For a summary of all commodity and interest rate derivative contracts in place at March 31, 2013, please refer to our Quarterly Report on Form 10-Q which is expected to be filed on May 2, 2013.
At March 31, 2013, Vanguard had indebtedness under its reserve-based credit facility totaling $461.0 million with a borrowing base of $1.2 billion, which provided for $737.3 million in undrawn capacity, after consideration of a $1.7 million reduction in availability for letters of credit. On April 17, 2013, we entered into the Fourth Amendment to the Third Amended and Restated Credit Agreement, which provided for, among others, (a) the extension of the maturity date to April 16, 2018, (b) the increase of our borrowing base from $1.2 billion to $1.3 billion and (c) increased hedging flexibility. However, under the amended agreement, we are only committed to and paying for a borrowing utilization of $1.2 billion, but we have the flexibility to request the additional $100.0 million of availability if needed in the future.
As of April 30, 2013, there were $713.5 million of outstanding borrowings and $584.8 million of borrowing capacity under the reserve-based credit facility, after consideration of a $1.7 million reduction in availability for letters of credit. We also have approximately $15.0 million in available cash.
On April 19, 2013, our board of directors declared a cash distribution attributable to the month of March 2013 of $0.2025 per common unit ($2.43 on an annual basis) expected to be paid on May 15, 2013 to Vanguard unitholders of record as of the close of business on May 1, 2013.
On April 30, 2013, our board of directors approved an increase to our monthly cash distribution from $0.2025 to $0.2050 per common unit ($2.43 to $2.46 on an annualized basis) effective with our April distribution to be paid on June 14, 2013.
Conference Call Information
Vanguard will host a conference call on Wednesday (May 1, 2013) to discuss its first quarter 2013 financial results, at 11:00 a.m.
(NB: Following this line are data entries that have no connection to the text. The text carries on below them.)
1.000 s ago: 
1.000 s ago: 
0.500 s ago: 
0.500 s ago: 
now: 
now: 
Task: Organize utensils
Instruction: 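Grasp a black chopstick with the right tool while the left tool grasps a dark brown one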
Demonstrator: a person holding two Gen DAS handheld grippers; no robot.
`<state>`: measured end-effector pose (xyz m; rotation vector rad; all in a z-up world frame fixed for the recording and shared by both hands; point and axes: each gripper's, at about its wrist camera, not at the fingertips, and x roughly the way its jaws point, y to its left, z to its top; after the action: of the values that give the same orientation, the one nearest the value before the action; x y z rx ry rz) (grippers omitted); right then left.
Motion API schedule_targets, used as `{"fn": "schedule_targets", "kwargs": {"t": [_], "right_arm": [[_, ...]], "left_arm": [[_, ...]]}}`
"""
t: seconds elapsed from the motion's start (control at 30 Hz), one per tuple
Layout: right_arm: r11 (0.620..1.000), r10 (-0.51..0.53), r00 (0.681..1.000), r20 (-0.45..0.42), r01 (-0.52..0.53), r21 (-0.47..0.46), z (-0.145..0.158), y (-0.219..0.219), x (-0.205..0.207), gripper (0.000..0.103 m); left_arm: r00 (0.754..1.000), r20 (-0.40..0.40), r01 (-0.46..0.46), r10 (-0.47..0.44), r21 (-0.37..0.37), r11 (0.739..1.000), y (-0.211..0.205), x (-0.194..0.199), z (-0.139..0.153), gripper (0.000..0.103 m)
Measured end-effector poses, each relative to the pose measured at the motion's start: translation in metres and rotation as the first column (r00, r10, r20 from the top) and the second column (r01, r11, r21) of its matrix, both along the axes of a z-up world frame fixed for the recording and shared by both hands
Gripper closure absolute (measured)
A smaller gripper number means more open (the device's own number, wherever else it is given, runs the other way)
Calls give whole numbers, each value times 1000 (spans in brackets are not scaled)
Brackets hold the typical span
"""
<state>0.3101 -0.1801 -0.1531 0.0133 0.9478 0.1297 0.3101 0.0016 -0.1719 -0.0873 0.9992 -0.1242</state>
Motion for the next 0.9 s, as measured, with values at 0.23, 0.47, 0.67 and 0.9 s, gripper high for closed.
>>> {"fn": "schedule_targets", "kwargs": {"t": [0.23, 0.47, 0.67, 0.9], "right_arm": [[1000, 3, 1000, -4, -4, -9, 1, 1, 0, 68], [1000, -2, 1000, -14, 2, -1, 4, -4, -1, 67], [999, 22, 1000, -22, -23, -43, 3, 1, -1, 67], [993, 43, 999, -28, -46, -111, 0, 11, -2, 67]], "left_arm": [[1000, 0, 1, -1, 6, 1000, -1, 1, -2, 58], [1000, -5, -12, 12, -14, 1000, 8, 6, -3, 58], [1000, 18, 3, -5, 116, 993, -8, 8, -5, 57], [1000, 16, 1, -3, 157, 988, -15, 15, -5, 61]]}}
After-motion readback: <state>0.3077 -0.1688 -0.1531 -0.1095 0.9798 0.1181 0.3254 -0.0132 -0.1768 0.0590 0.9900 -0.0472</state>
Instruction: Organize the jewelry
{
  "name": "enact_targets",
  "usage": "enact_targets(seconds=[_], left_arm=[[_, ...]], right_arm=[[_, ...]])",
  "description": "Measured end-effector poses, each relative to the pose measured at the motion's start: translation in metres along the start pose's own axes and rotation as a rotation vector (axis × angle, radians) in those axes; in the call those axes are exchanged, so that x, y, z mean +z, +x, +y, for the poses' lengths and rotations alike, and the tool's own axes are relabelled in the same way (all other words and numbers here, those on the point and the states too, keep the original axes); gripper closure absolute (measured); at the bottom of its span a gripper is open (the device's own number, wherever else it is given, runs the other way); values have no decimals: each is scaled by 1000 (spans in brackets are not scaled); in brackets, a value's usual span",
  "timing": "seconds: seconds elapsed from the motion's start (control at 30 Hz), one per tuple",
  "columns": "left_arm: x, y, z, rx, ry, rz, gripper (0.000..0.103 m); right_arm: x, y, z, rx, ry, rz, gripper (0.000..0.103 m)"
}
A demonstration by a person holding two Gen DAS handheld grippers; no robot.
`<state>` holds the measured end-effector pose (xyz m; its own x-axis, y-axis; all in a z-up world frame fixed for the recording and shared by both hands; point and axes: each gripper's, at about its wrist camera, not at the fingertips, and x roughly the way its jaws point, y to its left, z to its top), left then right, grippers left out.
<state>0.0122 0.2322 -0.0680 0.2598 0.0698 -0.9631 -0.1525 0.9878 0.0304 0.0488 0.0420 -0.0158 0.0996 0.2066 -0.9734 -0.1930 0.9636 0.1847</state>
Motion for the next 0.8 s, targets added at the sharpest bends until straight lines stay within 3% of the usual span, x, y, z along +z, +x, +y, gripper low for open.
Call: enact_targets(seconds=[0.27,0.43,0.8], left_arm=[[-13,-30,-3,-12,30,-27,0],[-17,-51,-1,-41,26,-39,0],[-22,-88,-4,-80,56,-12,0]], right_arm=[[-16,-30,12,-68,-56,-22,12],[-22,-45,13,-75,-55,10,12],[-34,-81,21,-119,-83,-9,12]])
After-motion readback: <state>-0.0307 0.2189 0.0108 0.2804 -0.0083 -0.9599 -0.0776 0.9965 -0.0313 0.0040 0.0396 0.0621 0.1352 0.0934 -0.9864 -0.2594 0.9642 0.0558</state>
Eastern Time (10:00 a.m. Central). To access the call, please dial (877) 941-6010 or (480) 629-9770 for international callers and ask for the "Vanguard Natural Resources Earnings Call." The conference call will also be broadcast live via the Internet and can be accessed through the Investor Relations section of Vanguard's corporate website, http://www.vnrllc.com.
A telephonic replay of the conference call will be available until June 1, 2013 and may be accessed by calling (303) 590-3030 and using the pass code 4614057#. A webcast archive will be available on the Investor Relations page at www.vnrllc.com shortly after the call and will be accessible for approximately 30 days. For more information, please contact Lisa Godfrey at (832) 327-2234 or email at email@example.com.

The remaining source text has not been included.